Task statement:
Go through the data underneath and report how many lines hold the string "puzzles", giving only the number.

Supplied entries:
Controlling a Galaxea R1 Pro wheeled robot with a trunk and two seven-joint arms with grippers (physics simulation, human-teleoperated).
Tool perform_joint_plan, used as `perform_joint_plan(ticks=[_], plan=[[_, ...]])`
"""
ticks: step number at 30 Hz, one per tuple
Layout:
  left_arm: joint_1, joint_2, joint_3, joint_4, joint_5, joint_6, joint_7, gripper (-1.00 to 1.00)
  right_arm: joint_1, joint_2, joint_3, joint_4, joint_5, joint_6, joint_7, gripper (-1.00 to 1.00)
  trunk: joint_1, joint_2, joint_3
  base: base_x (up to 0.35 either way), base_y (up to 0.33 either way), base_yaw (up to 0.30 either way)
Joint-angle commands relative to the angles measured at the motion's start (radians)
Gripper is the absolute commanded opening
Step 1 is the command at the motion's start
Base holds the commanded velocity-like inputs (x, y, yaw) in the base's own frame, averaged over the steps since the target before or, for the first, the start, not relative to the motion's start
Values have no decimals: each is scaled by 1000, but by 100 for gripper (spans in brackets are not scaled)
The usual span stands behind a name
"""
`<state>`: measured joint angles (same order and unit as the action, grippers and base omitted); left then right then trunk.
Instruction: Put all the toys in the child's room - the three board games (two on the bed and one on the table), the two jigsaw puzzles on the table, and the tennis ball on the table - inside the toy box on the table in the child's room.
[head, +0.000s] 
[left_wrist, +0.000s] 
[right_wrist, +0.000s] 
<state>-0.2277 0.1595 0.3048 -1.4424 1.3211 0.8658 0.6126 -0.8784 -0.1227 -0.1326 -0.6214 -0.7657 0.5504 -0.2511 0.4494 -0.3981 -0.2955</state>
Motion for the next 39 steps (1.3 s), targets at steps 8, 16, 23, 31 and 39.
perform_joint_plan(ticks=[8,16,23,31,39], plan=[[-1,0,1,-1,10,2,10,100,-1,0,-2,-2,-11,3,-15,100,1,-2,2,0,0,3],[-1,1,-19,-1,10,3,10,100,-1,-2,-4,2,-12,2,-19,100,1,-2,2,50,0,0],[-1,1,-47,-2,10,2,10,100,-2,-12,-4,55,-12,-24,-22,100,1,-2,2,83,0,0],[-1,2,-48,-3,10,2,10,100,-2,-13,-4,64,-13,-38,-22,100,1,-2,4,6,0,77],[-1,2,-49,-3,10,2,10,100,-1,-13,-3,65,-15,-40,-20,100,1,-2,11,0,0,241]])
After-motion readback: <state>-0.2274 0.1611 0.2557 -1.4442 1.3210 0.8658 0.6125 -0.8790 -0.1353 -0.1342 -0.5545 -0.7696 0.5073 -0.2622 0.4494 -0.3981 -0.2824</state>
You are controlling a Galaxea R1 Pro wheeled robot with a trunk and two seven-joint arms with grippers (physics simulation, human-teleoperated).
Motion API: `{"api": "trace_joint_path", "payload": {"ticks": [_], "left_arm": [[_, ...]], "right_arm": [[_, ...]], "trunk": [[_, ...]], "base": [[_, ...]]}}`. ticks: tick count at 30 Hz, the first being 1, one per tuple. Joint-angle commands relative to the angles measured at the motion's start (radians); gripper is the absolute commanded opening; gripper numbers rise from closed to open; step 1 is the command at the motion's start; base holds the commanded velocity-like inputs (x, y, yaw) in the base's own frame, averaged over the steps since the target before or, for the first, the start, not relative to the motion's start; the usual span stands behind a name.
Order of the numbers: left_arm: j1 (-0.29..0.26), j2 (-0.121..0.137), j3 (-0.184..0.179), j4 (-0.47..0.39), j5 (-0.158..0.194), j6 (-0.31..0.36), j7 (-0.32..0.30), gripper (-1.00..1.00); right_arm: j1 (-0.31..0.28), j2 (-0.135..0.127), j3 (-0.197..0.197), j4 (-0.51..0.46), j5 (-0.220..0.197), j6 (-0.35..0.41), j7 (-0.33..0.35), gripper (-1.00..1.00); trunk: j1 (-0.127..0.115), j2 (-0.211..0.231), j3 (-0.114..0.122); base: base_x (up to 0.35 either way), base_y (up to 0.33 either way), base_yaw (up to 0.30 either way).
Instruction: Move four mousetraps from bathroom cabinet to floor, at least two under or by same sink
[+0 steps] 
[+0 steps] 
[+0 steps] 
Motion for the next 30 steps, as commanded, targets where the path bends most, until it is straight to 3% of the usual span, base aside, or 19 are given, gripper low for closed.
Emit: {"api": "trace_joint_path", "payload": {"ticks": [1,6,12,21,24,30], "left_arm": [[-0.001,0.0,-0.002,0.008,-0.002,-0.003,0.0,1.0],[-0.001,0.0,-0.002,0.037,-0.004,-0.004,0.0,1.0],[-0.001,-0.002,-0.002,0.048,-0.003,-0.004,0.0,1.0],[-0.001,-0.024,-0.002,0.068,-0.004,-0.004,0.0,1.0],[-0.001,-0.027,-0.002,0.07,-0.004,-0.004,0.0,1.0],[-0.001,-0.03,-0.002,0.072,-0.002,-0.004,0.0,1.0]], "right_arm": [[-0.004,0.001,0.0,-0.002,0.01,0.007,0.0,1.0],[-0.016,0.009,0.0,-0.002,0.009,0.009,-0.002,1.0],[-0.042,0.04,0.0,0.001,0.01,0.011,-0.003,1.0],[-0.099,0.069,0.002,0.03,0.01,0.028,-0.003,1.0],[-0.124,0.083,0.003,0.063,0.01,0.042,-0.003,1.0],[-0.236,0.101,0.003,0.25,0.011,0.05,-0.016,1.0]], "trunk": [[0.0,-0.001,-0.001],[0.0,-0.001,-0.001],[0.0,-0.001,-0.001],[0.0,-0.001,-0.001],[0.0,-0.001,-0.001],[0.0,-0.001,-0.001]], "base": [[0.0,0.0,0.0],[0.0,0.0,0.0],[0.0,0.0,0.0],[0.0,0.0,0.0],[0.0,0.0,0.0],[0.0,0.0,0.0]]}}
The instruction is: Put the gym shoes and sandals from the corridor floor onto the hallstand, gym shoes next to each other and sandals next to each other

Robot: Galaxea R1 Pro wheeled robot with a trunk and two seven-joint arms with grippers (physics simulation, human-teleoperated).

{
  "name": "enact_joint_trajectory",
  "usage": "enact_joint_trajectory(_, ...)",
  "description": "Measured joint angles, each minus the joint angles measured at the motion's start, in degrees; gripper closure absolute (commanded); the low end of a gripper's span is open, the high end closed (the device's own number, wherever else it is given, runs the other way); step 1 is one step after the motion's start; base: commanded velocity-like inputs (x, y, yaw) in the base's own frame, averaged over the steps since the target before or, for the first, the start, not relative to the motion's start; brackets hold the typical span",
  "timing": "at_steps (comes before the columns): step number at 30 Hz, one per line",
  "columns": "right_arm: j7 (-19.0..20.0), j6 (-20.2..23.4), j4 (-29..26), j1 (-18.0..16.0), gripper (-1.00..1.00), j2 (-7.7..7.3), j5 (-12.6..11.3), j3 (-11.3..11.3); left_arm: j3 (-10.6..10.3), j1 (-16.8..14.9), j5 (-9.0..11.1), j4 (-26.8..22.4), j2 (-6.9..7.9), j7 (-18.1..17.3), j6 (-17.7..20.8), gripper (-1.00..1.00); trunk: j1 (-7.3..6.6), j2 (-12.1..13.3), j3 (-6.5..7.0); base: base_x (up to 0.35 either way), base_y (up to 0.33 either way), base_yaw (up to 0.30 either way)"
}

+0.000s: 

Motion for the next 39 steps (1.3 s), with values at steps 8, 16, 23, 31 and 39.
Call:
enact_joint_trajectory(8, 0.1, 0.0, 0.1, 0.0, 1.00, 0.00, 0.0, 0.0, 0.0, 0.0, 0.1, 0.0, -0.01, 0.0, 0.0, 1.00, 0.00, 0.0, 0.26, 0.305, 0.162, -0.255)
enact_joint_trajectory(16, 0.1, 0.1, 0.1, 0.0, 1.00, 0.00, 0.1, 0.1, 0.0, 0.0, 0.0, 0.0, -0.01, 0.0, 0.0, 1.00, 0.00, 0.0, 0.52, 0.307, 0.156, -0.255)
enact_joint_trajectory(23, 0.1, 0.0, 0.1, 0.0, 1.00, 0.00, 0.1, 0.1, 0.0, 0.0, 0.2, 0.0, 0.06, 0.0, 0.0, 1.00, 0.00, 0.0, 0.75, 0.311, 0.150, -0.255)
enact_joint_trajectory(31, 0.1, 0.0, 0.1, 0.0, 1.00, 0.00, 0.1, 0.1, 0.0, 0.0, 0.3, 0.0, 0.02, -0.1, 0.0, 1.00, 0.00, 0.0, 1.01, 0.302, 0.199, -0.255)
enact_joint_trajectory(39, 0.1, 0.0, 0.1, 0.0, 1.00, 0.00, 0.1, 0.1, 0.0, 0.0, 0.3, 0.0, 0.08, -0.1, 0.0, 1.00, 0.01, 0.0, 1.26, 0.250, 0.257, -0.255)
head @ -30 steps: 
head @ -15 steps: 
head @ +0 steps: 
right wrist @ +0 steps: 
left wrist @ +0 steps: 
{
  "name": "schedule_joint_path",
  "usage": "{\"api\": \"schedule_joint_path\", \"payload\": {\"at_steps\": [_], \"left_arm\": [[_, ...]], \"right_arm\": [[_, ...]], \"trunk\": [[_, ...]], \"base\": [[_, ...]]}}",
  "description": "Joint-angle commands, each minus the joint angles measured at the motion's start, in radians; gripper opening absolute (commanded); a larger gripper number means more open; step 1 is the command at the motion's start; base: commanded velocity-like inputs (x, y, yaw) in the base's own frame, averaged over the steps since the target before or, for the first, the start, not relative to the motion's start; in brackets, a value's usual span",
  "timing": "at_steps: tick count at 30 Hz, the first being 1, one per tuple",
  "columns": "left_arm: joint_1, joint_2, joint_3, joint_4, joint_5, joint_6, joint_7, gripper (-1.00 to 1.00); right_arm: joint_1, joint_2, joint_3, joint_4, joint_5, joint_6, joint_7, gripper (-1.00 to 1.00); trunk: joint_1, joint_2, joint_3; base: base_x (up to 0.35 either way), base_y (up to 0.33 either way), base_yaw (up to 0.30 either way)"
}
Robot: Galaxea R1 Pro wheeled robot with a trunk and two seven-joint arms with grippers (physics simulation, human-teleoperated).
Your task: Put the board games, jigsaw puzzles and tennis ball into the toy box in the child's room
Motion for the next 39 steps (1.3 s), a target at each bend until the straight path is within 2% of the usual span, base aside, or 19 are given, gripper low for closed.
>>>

Answer space:
2